> **Aim of the task**
Go through the lines below. Copy those with "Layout".

> **Given entries**
★ ★ ★ ★ ★

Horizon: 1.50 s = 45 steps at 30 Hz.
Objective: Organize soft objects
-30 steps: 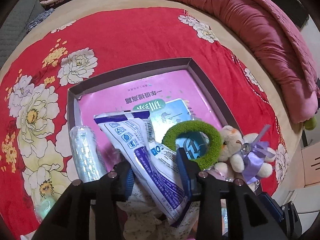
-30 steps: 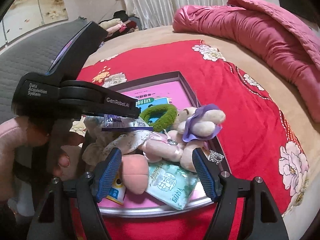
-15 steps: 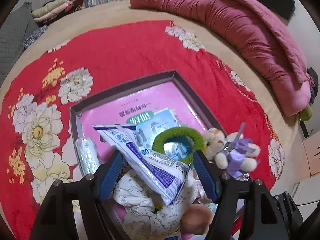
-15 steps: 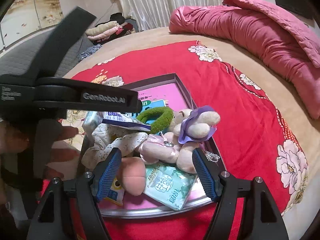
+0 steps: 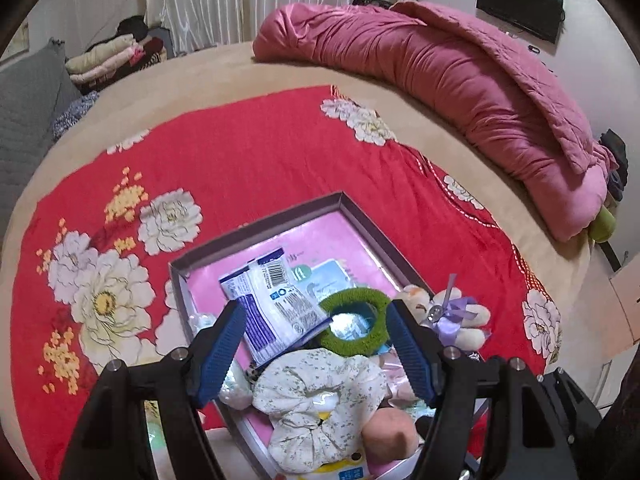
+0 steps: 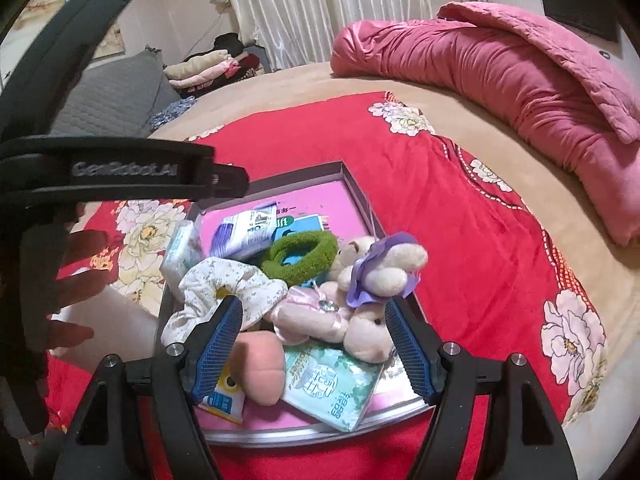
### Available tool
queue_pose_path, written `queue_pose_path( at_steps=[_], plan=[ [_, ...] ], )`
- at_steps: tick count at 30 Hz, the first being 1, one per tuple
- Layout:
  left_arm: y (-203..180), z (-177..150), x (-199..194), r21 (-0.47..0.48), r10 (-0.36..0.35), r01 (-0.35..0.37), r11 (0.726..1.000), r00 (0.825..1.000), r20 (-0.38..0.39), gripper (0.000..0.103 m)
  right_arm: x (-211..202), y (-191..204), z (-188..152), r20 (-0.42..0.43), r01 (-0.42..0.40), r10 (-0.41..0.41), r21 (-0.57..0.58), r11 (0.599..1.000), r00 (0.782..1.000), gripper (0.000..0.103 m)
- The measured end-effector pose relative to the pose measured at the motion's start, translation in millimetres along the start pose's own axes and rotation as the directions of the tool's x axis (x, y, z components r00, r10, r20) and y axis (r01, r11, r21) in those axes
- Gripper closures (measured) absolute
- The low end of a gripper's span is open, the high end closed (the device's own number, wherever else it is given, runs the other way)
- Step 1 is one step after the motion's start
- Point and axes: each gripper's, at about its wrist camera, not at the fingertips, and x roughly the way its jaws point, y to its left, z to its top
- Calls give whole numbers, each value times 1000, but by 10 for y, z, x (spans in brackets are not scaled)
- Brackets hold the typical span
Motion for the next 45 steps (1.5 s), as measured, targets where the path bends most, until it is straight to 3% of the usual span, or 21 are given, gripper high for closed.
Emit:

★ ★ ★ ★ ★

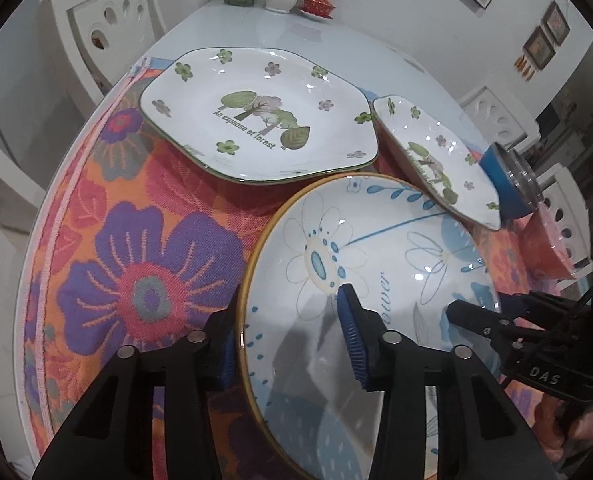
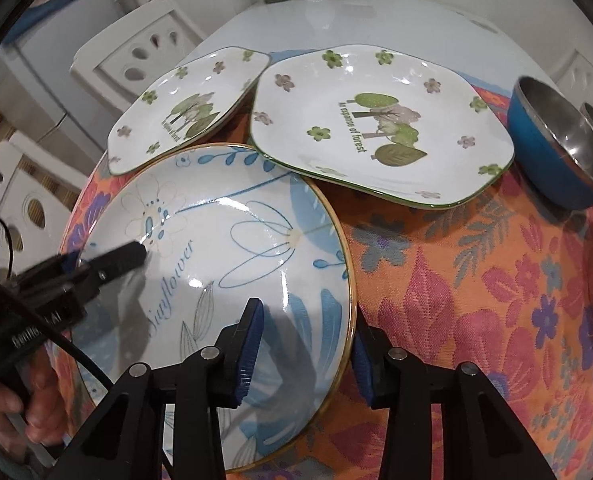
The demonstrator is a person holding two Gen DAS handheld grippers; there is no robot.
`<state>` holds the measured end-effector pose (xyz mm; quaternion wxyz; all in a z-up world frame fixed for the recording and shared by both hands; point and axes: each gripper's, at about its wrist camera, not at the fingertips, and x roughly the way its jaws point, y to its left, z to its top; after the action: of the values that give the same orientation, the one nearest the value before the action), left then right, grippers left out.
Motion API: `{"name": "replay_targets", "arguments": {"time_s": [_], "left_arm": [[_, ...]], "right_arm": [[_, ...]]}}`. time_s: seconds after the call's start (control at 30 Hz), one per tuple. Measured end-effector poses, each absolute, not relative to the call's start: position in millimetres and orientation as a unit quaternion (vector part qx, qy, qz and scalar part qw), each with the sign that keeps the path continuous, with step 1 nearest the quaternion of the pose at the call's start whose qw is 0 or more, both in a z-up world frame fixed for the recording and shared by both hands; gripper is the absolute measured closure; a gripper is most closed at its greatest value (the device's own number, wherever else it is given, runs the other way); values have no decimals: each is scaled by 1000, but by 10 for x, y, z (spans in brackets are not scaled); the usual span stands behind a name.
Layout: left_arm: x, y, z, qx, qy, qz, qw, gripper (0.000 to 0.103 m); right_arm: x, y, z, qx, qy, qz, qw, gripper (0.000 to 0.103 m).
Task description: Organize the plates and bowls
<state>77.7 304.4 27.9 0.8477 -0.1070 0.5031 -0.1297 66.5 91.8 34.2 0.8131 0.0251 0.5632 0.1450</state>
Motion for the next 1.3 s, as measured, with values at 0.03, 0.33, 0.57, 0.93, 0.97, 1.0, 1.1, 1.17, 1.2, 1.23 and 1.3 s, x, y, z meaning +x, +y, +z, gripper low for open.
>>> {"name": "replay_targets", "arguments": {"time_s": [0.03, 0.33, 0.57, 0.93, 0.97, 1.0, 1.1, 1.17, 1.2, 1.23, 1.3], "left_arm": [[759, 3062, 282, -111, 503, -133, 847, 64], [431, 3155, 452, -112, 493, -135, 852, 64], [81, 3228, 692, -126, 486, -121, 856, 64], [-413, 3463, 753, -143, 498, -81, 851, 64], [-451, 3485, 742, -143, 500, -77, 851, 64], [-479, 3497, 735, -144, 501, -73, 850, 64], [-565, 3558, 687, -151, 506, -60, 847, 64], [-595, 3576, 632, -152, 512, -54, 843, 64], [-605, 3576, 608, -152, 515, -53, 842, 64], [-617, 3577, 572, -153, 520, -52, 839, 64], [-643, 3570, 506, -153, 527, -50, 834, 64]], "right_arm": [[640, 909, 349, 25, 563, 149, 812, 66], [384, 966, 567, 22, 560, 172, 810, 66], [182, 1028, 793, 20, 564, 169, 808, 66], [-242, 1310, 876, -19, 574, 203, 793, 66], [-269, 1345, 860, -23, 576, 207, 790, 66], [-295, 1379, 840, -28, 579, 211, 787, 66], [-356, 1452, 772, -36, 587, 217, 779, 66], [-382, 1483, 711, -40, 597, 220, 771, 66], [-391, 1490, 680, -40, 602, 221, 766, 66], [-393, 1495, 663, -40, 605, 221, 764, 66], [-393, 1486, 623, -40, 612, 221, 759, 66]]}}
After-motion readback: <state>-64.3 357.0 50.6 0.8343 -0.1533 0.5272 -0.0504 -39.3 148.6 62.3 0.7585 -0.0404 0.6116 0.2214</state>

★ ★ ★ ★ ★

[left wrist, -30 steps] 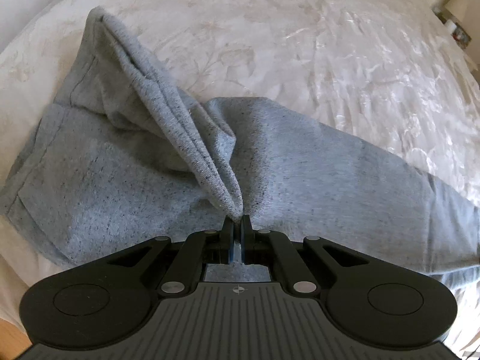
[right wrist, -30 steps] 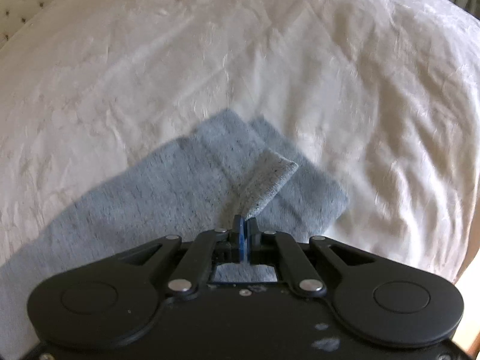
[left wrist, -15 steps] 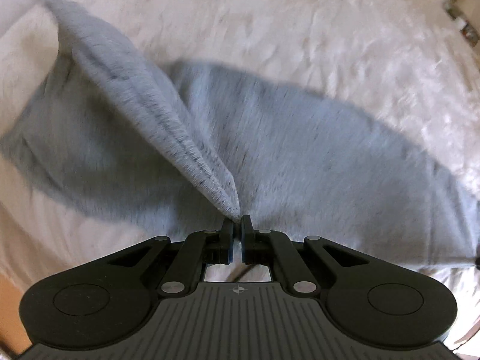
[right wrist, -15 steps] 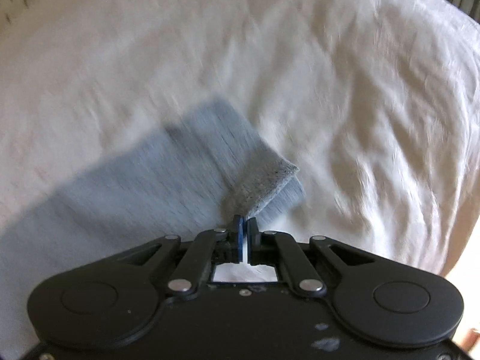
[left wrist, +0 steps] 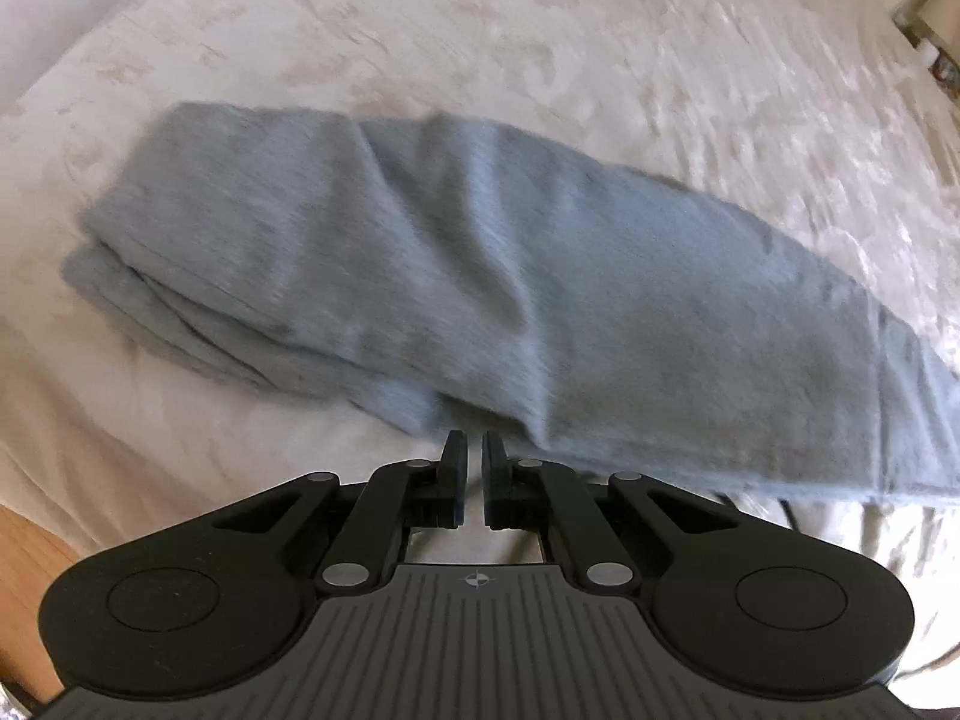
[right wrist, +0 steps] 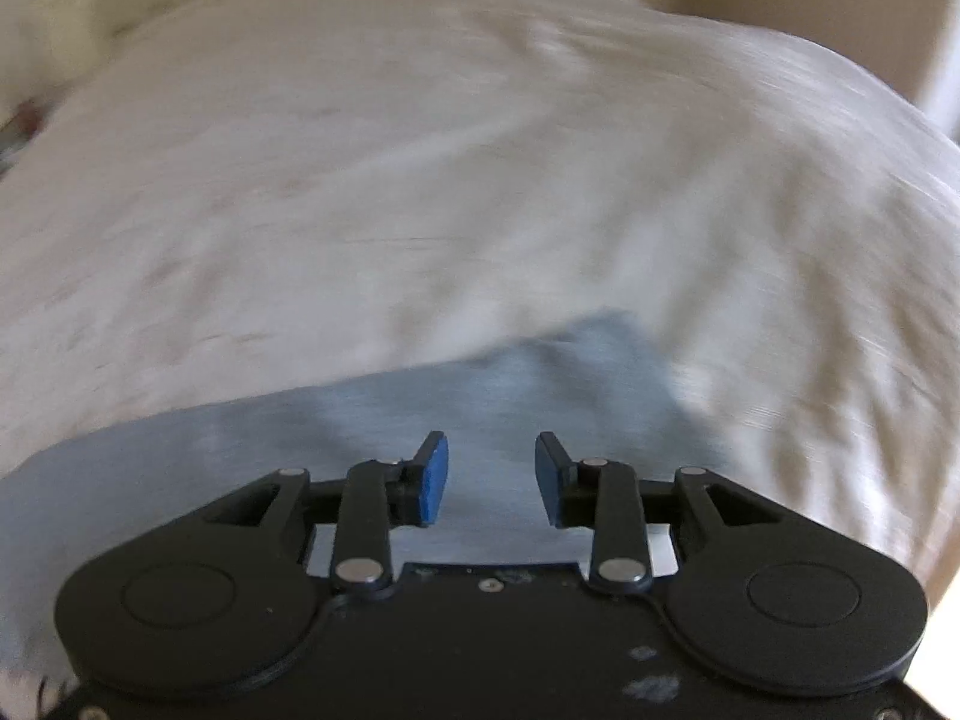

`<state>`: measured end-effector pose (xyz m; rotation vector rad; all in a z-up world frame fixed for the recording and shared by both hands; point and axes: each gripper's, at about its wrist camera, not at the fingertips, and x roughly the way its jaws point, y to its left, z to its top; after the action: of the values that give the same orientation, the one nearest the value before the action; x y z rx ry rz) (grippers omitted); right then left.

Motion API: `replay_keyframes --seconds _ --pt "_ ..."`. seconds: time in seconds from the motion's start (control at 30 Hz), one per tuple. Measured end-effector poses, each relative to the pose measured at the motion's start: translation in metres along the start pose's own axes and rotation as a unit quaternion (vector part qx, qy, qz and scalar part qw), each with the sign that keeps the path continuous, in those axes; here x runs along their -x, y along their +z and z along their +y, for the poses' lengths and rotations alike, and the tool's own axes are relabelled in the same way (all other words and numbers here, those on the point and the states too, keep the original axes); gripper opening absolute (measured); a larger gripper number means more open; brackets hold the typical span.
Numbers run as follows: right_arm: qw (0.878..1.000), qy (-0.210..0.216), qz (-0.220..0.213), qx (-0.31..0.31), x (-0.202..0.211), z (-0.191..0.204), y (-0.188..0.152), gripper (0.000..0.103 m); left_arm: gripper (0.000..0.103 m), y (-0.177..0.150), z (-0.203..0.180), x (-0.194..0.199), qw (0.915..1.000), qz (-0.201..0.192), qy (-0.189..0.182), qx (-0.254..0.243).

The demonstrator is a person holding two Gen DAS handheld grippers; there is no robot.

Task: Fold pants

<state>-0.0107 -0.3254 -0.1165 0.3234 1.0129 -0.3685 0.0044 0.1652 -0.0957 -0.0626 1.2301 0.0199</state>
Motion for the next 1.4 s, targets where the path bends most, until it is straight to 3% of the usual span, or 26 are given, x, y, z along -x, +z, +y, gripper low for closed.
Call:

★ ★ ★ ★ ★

> **Written answer**
- Layout:
Layout: left_arm: x, y, z, qx, qy, qz, qw, gripper (0.000 to 0.103 m); right_arm: x, y, z, qx, qy, qz, qw, gripper (0.000 to 0.103 m).

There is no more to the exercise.